2. There are fundamental “no regret” investments that can be made today. What are the core set of changes to our organizations and infrastructure that are valuable no matter which path this journey takes us?
Such investments can be identified and refined through scenario planning and industry collaboration. Good efforts have begun, but there is more work to do. Culture change in established institutions, investment in communication technology and the two-way enabling of the distribution grid, developing and adopting standards and industry guidelines for integrating DER are all likely no regret strategies. We also need to be looking to new load-resource balance scenarios for the future, thinking outside the ‘peak and RPS’ paradigms to consider new patterns, such as winter dusk, summer noon, and cloudy days. Learning from and adapting both the successes and mistakes of others should be the focus of industry research going forward.
3. In the future, network value may be defined by the number of connections, or uses of the grid, rather than energy throughput. As its nature and uses change, how do we judge the “value” of having a grid?
Under this paradigm, network value increases with the number of distribution grid interconnections and transactions, which may or may not include traditional utilities as a counter party. The distribution utility is likely the best suited to build and operate this network of the future, and should perhaps think of this as the foundation of their business model. Rather than focusing on the development of new products and services for customers, utilities should perhaps be considering how to create the transactional platform that enables the adoption of the ever changing demands and preferences of their customer base. However, the current regulatory paradigm and legacy pricing structures do not readily enable the transition to a viable business model that no longer depends on energy throughput as the basis for compensation.
4. How can we engage key stakeholders in the dialogue to try and address the policy considerations as a tool to help enable the necessary technological changes?

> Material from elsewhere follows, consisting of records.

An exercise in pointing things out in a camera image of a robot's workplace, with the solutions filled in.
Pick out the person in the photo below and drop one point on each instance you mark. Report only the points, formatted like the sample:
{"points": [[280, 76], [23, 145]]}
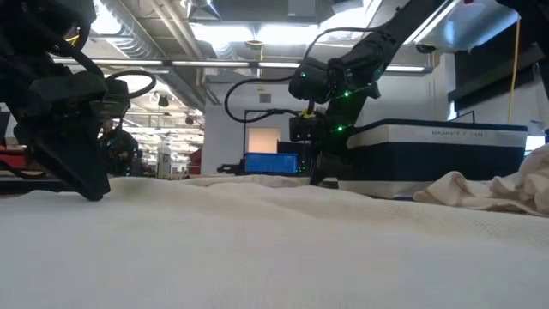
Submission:
{"points": [[120, 146]]}

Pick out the black ceiling spotlight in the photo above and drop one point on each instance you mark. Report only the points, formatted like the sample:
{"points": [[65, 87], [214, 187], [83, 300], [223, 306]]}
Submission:
{"points": [[163, 101]]}

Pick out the navy fabric basket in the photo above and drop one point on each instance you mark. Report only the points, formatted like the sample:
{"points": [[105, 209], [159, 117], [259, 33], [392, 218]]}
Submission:
{"points": [[429, 159]]}

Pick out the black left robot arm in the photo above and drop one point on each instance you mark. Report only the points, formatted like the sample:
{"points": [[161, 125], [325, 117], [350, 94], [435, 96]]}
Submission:
{"points": [[43, 26]]}

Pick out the black station frame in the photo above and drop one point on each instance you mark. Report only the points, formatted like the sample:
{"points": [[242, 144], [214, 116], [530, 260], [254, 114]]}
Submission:
{"points": [[245, 129]]}

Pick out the white red-checked towel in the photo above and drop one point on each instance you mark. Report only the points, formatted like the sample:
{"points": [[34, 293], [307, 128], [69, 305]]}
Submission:
{"points": [[493, 193]]}

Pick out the grey wall vent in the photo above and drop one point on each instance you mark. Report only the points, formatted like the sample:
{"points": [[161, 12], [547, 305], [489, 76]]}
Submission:
{"points": [[265, 98]]}

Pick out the blue plastic bin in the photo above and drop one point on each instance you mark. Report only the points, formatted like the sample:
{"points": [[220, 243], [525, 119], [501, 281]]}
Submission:
{"points": [[270, 163]]}

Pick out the long ceiling light bar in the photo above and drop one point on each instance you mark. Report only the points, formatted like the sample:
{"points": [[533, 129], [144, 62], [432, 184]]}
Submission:
{"points": [[214, 63]]}

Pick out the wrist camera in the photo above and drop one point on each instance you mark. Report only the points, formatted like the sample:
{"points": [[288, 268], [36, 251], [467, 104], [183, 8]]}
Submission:
{"points": [[116, 98], [304, 129]]}

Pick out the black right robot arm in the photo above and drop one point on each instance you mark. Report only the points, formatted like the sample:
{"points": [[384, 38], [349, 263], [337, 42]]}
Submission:
{"points": [[377, 47]]}

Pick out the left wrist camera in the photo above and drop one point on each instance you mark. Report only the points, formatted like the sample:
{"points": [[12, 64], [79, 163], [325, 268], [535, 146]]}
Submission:
{"points": [[116, 98]]}

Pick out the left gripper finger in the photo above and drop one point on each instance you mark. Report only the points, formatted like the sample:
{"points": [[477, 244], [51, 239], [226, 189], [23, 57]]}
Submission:
{"points": [[81, 167]]}

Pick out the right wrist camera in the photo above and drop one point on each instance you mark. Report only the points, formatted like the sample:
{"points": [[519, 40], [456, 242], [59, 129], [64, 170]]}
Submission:
{"points": [[304, 129]]}

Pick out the white background machine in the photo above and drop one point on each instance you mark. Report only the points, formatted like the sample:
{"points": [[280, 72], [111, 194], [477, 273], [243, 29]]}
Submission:
{"points": [[164, 159]]}

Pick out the red cabinet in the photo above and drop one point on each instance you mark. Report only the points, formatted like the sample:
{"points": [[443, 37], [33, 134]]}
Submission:
{"points": [[195, 162]]}

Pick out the white beige-checked towel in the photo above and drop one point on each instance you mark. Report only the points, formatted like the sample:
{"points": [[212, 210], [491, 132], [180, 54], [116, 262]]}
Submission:
{"points": [[257, 249]]}

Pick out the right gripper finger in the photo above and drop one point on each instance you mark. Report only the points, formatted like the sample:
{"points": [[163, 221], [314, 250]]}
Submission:
{"points": [[326, 169]]}

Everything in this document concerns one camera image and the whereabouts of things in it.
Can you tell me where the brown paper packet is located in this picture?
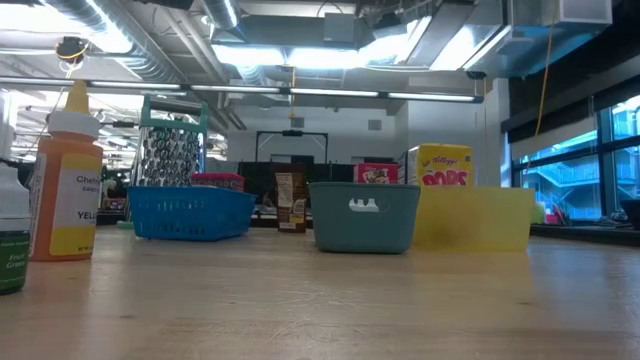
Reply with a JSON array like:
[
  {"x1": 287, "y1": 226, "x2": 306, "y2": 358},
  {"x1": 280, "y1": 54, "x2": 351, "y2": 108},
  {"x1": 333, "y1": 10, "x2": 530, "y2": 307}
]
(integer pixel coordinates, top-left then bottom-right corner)
[{"x1": 273, "y1": 172, "x2": 309, "y2": 234}]

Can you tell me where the red Froot Loops box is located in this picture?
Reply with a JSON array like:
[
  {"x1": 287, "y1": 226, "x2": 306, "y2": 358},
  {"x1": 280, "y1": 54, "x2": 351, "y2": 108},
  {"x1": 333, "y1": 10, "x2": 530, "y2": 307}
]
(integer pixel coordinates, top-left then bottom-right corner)
[{"x1": 353, "y1": 162, "x2": 400, "y2": 185}]

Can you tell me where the grey-teal plastic basket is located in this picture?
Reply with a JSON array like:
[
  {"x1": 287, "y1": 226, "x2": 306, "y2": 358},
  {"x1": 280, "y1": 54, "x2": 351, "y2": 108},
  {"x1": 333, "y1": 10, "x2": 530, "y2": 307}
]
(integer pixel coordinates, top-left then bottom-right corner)
[{"x1": 308, "y1": 181, "x2": 422, "y2": 255}]

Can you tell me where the red spice jar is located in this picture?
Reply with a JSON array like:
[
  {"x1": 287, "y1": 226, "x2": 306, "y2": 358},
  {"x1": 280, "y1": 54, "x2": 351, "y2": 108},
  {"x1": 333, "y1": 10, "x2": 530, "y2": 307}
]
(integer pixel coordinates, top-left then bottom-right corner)
[{"x1": 190, "y1": 172, "x2": 246, "y2": 193}]

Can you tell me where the yellow Corn Pops box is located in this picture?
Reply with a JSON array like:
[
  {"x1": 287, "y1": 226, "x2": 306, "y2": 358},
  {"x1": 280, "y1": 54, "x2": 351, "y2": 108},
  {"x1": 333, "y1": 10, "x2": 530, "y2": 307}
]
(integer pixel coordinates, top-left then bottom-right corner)
[{"x1": 407, "y1": 143, "x2": 474, "y2": 189}]

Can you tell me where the orange yellow-capped squeeze bottle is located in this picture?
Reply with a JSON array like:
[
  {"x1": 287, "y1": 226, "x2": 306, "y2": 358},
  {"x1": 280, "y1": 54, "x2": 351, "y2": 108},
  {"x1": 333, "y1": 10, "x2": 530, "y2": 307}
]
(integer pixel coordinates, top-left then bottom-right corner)
[{"x1": 28, "y1": 79, "x2": 105, "y2": 263}]

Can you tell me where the green food colouring dropper bottle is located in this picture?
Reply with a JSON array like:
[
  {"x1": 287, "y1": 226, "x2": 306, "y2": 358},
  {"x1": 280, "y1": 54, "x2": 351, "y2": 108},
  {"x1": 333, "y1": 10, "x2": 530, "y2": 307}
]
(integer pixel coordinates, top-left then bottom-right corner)
[{"x1": 0, "y1": 160, "x2": 32, "y2": 296}]

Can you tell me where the black cabinet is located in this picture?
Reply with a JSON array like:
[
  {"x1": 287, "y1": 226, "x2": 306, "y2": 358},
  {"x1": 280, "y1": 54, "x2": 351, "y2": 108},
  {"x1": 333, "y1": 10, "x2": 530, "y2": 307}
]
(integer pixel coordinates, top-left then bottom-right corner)
[{"x1": 235, "y1": 160, "x2": 357, "y2": 184}]

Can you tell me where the rig light bar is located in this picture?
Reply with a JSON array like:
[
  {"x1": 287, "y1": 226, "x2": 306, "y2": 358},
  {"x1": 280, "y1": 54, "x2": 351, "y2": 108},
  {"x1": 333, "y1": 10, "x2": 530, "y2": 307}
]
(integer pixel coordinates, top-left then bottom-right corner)
[{"x1": 0, "y1": 70, "x2": 487, "y2": 104}]

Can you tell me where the blue plastic basket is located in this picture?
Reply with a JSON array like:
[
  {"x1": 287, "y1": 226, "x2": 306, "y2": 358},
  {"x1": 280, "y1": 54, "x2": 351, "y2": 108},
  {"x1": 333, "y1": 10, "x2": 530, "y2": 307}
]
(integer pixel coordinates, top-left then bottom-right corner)
[{"x1": 126, "y1": 185, "x2": 258, "y2": 243}]

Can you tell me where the teal-framed metal box grater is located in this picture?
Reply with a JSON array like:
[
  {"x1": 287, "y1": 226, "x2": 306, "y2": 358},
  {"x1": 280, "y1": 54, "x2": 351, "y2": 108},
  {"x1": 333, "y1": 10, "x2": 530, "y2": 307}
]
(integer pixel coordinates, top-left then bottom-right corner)
[{"x1": 130, "y1": 94, "x2": 209, "y2": 187}]

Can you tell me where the yellow plastic basket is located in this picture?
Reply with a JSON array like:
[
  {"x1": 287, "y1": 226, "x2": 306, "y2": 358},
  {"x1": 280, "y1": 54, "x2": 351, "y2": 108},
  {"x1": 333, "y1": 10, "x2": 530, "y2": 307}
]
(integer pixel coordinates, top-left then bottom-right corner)
[{"x1": 412, "y1": 185, "x2": 536, "y2": 253}]

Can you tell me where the black frame stand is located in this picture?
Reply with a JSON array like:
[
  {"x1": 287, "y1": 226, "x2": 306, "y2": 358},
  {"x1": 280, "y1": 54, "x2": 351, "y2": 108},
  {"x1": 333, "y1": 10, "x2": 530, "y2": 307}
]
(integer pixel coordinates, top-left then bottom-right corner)
[{"x1": 254, "y1": 129, "x2": 330, "y2": 164}]

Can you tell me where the yellow hanging cord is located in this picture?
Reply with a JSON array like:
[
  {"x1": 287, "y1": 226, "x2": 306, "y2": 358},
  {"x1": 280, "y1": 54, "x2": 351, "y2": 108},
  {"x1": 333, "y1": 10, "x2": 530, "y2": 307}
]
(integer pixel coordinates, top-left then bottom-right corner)
[{"x1": 533, "y1": 0, "x2": 559, "y2": 142}]

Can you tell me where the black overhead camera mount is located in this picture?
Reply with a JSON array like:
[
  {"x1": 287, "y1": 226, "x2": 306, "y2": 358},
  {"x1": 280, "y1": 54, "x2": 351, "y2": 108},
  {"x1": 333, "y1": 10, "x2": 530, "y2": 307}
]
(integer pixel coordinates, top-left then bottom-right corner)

The most challenging hurdles to a successful industry transition to the integrated grid of the future will be more business model related than technologically driven. The need for change in longstanding views on policy considerations such as product pricing, utility cost recovery, and other regulatory boundaries need to be reconsidered. Some days this feels like a much larger hurdle than identifying the necessary technological break-throughs. There is a clear disconnect between this future and the current revenue model that rewards throughput and the legacy of ‘just and reasonable rates based on investment in plant’. As we think about how and whether we can change this paradigm, we need to remember that there are many non-technical aspects of this discussion that are being treated as constraints, such as legal precedent, regulation, and pricing. These can all be changed. What we need going forward is a broad collaboration across the diverse set of stakeholders that make up this industry.
Two things that can’t be emphasized enough as we move forward in this transition are 1) the importance of providing services and products customers want and 2) the importance of planning for an increasingly uncertain future. We need better tools and processes to accommodate customer preferences and, as an industry, we need to define a roadmap for how to get ahead of this change. This roadmap should include consideration of what will likely remain the same, what will inevitably need to change, and thoughts on the nature and time frame of such a transition.
What do you think the key challenges of the future will hold for the industry?